CHAPTER I
TOLSTOY'S CONTEMPORARIES
The most striking literary phenomenon of the nineteenth century is, undoubtedly, the rise into power and prominence of Russian authors.
Some fifty years ago Russian literature was practically unknown to Western Europe; by the majority of people its very existence seems to have been unsuspected; we find even so great an adventurer as Carlyle, himself guiding his countrymen to many new tracts of literary discovery, speaking of "the great silent Russians who are drilling a whole continent into obedience, but who have produced 'nothing articulate' as yet."[[1]] In less than thirty years from the time when Carlyle penned that sentence Russian literature had become recognised as one of the most powerful and vital in Europe; its influence, already enormous, increases every day; it is great in France, in Germany, in Scandinavia, even in conservative England; hardly since the Renaissance has Europe beheld such a phenomenon—a literary advance at once so rapid and so great.
[[1]] Heroes and Hero Worship.
The truth is that we have seen in Russia a growth very similar to that which occurred in Western Europe at the time of the Renaissance. In the fifteenth and sixteenth centuries Europe as a whole experienced the vivifying influence of two great literatures—Greek and Latin—and it had, at the same time, a mode of life to depict and ideas of life to express which differed widely from those of the classical nations: the great models showed them the fascination of poetry and art, and stimulated them to production; the different conditions of life, the varying ideals, prevented their production from becoming a mere imitation, and made it new, significant, and vital. Something very similar has occurred hi modern Russia. Russia has had the stimulus of Western Europe—especially of England and France—but, at the same time, the conditions of its life are so powerfully individual, so exceedingly unlike those of England and France, that its authors are hardly even tempted to produce work which is a mere imitation; as soon as they observe at all, the result of their observations is bound to be different. Their production is thus distinctive and individual, and, in its own turn, reacts upon the literatures which first inspired it.
The chief literary form in the later nineteenth century has been the psychological novel, and it is this which the Russians have taken up, developed, and almost recreated.
In psychology Russian writers are greatly helped by their own exceeding truthfulness and candour.
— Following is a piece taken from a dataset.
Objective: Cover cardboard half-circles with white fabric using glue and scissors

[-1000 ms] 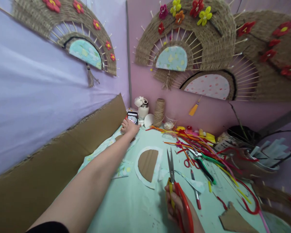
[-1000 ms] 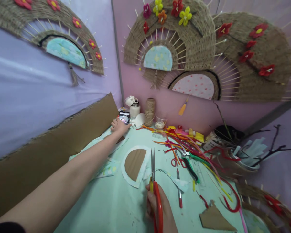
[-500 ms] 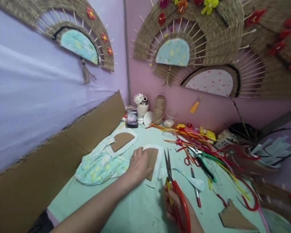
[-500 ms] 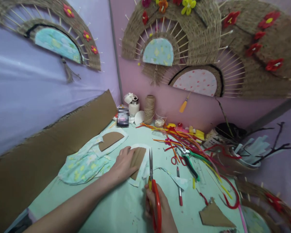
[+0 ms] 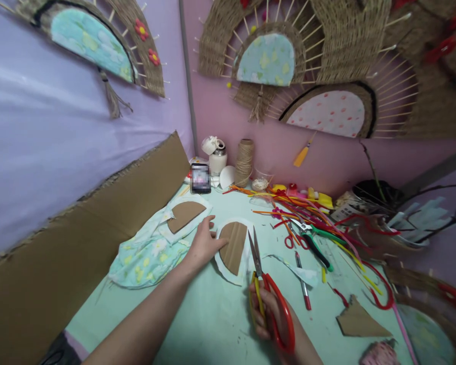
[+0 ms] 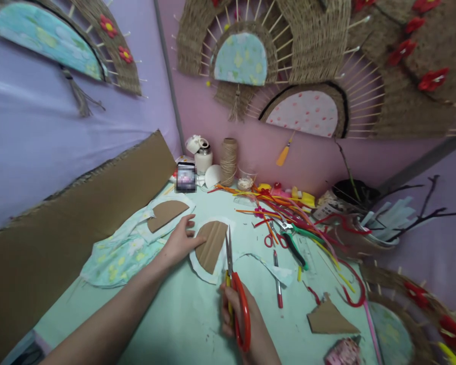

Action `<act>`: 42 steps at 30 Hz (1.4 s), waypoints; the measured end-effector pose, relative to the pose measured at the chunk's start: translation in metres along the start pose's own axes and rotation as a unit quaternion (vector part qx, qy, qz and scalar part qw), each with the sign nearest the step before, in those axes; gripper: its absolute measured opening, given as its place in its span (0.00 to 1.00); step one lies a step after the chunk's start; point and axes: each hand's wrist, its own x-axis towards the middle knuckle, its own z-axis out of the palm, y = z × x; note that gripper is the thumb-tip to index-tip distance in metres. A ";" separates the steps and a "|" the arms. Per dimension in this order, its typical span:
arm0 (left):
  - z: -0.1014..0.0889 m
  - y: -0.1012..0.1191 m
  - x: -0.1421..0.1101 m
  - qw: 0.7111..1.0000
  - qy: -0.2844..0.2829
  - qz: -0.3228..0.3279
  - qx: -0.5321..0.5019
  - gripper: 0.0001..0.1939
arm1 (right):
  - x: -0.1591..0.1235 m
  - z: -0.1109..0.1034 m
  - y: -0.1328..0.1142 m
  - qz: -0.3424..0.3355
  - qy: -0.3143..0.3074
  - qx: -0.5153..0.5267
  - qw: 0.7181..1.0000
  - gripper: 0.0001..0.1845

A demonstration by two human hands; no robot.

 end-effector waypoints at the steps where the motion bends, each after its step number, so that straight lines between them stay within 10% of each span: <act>1: -0.001 0.001 0.000 0.998 -0.024 -0.030 -0.058 0.40 | 0.000 0.000 0.000 0.002 0.004 0.000 1.000 0.33; 12: -0.001 0.006 -0.008 0.862 -0.256 -0.154 -0.409 0.17 | -0.004 0.000 -0.004 -0.011 -0.019 0.029 0.999 0.28; 20: 0.003 -0.001 -0.003 0.756 -0.287 -0.305 -0.503 0.23 | 0.002 -0.007 -0.001 -0.061 -0.063 0.065 0.994 0.22; 28: 0.001 0.011 -0.004 0.735 -0.176 -0.278 -0.592 0.31 | -0.001 -0.006 -0.005 -0.109 -0.069 0.083 0.988 0.19; 42: -0.001 0.009 -0.005 0.712 -0.183 -0.256 -0.628 0.33 | 0.004 -0.008 -0.002 -0.094 -0.060 0.084 0.990 0.20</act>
France and England are lands of complex civilisations, of many social grades and many conventions, and the mental attitude of their writers is, almost inevitably, conventional, and thus, to a certain extent, insincere. Russian life has far fewer social grades and far fewer conventions; Russian writers are, beyond comparison, more candid with themselves and with others; they speak the exact truth with a naïveté almost resembling the naïveté of children, but with the far-reaching intelligence of maturity. This invaluable quality of sincerity is found in all the greatest Russians; Tolstoy and Dostoïevsky, in especial, hide nothing, but reproduce all they know with an absence of self-consciousness that amazes even while it fascinates.
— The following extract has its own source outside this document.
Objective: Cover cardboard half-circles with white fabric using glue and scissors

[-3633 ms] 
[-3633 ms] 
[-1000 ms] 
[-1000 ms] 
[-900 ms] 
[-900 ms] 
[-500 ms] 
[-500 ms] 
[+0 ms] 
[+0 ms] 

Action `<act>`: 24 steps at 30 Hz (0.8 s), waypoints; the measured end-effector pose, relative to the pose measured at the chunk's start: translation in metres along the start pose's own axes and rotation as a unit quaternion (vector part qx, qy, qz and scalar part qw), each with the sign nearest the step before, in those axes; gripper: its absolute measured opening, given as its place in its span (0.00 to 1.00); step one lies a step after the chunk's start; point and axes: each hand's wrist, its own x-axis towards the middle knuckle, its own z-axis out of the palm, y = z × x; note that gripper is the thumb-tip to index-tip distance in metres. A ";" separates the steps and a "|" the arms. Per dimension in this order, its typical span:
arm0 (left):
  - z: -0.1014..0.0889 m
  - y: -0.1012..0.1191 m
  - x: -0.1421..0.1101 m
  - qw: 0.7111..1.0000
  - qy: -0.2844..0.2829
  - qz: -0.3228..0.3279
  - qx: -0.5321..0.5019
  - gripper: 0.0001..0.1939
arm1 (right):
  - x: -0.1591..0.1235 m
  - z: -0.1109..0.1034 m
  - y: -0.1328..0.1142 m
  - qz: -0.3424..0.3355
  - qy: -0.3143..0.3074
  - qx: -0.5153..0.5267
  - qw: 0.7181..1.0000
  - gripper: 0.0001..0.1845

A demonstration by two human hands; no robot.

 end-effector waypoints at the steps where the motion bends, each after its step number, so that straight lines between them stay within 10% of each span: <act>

We all of us know in our hearts that this profound sincerity is essential to really great literature; but, none the less, we, in a variety of ways, discourage and forbid it: in prudish England an author is always afraid of offending "moral" prejudices; in France writers, though in moral respects far freer, are most sensitively afraid of appearing ridiculous or absurd. To a Russian neither of these fears would seem to exist. Throughout his work Tolstoy insists with the most vehement intensity that absolute truthfulness in all respects is the essential foundation of morals, and nothing angers him more than concealment, which he declares to be, always and everywhere, the assistant and protector of vice, while the fear of being absurd he dismisses as one of the most ridiculous vanities of adolescence, unworthy of a sane man.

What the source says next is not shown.